Return each line of the records holding the string "camera".
RECORDS SHOWN Start Marker
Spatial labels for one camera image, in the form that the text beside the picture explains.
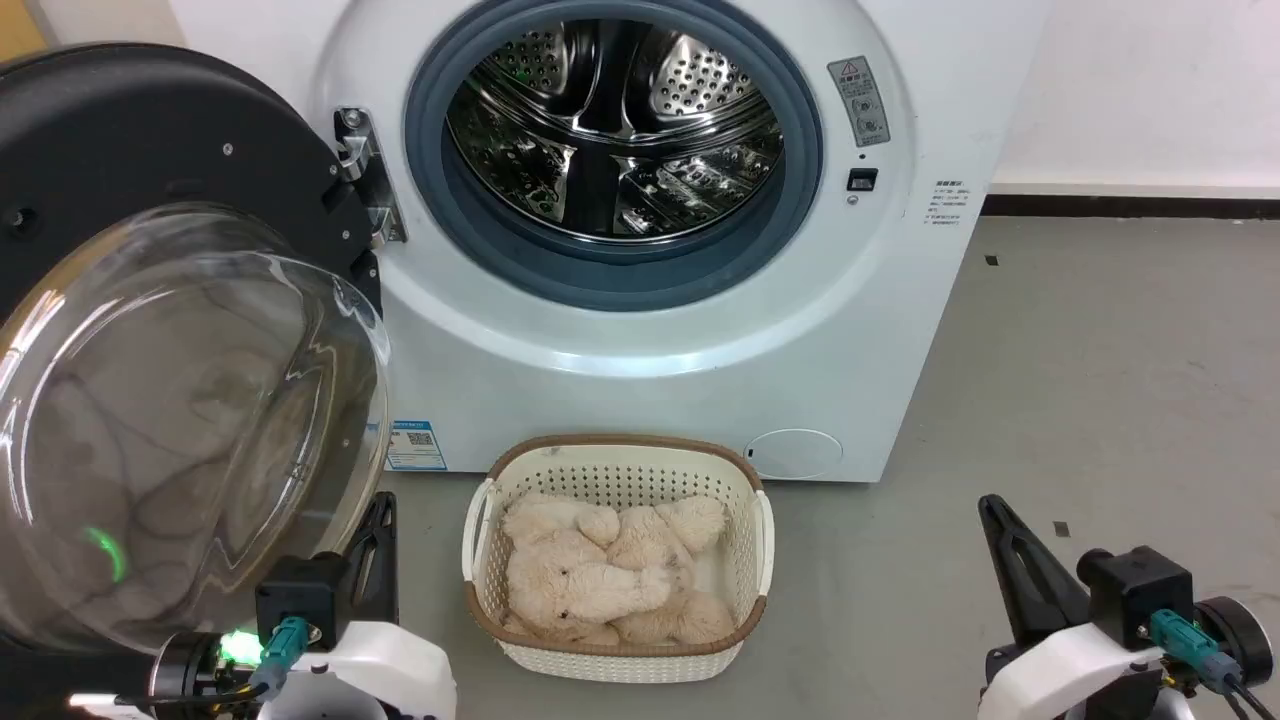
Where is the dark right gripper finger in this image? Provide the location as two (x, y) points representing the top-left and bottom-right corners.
RECORDS SHOWN End Marker
RECORDS SHOWN Start Marker
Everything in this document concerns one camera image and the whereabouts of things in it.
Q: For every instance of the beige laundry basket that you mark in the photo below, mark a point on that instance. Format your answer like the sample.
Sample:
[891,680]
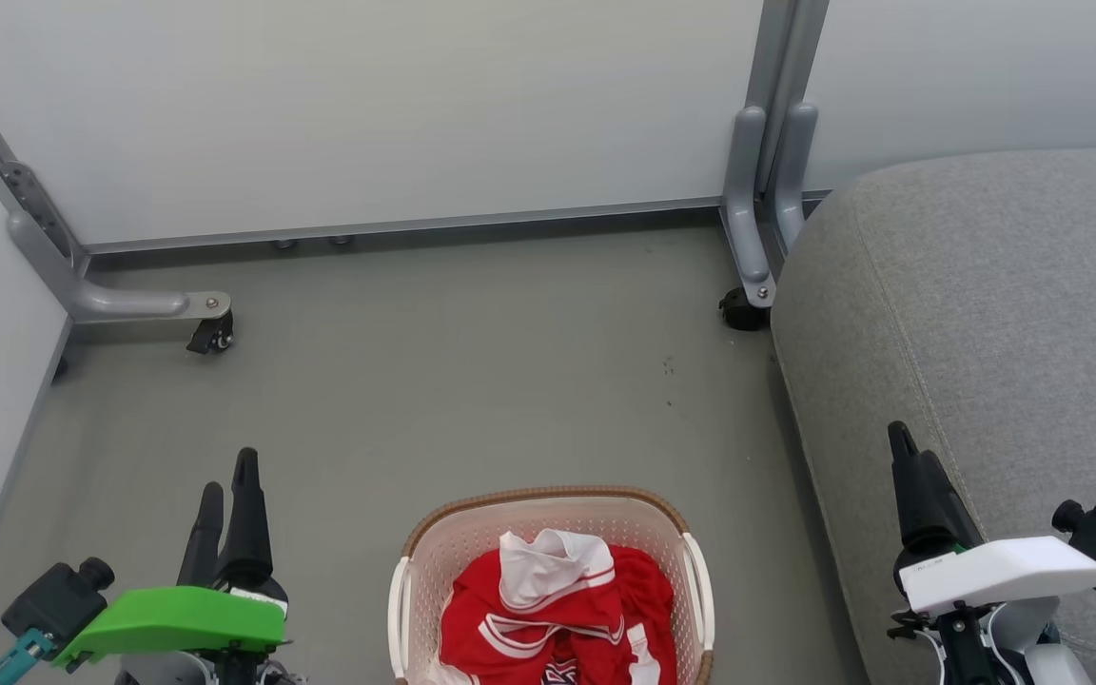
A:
RECORDS SHOWN End Marker
RECORDS SHOWN Start Marker
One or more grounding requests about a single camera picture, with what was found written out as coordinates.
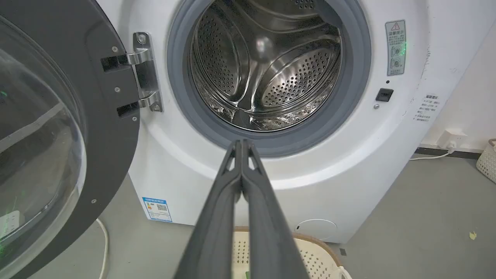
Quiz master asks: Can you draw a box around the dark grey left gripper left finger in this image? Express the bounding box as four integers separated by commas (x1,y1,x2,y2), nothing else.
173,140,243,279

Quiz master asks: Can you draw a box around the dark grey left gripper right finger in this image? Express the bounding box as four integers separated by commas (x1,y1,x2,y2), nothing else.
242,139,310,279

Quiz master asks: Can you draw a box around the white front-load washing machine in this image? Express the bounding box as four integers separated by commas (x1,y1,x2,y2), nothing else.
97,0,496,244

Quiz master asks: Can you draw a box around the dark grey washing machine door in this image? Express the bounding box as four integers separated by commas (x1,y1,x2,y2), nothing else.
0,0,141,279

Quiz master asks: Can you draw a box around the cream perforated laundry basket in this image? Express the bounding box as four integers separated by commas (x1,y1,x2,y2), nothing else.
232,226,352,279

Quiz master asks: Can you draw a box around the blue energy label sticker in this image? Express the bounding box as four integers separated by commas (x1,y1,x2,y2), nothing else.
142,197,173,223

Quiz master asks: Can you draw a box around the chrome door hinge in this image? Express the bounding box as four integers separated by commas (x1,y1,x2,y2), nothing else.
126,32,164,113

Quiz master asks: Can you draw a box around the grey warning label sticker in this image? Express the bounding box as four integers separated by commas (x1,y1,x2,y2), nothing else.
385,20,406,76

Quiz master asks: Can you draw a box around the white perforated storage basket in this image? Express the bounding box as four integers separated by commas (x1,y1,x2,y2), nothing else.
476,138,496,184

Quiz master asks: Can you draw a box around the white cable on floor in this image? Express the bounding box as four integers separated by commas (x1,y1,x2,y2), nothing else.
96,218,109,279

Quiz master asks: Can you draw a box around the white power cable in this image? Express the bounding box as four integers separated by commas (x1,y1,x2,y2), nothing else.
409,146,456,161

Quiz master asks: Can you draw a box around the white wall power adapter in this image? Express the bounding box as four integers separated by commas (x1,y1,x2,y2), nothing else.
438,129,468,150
RECORDS SHOWN End Marker
RESULT OF THIS EXERCISE:
Spatial labels for one camera image, in the form that the text beside the picture explains.
Everything in this document concerns one camera image and the whereabouts of things in it.
One or more grounding requests about a single camera picture, with what was found written out as coordinates.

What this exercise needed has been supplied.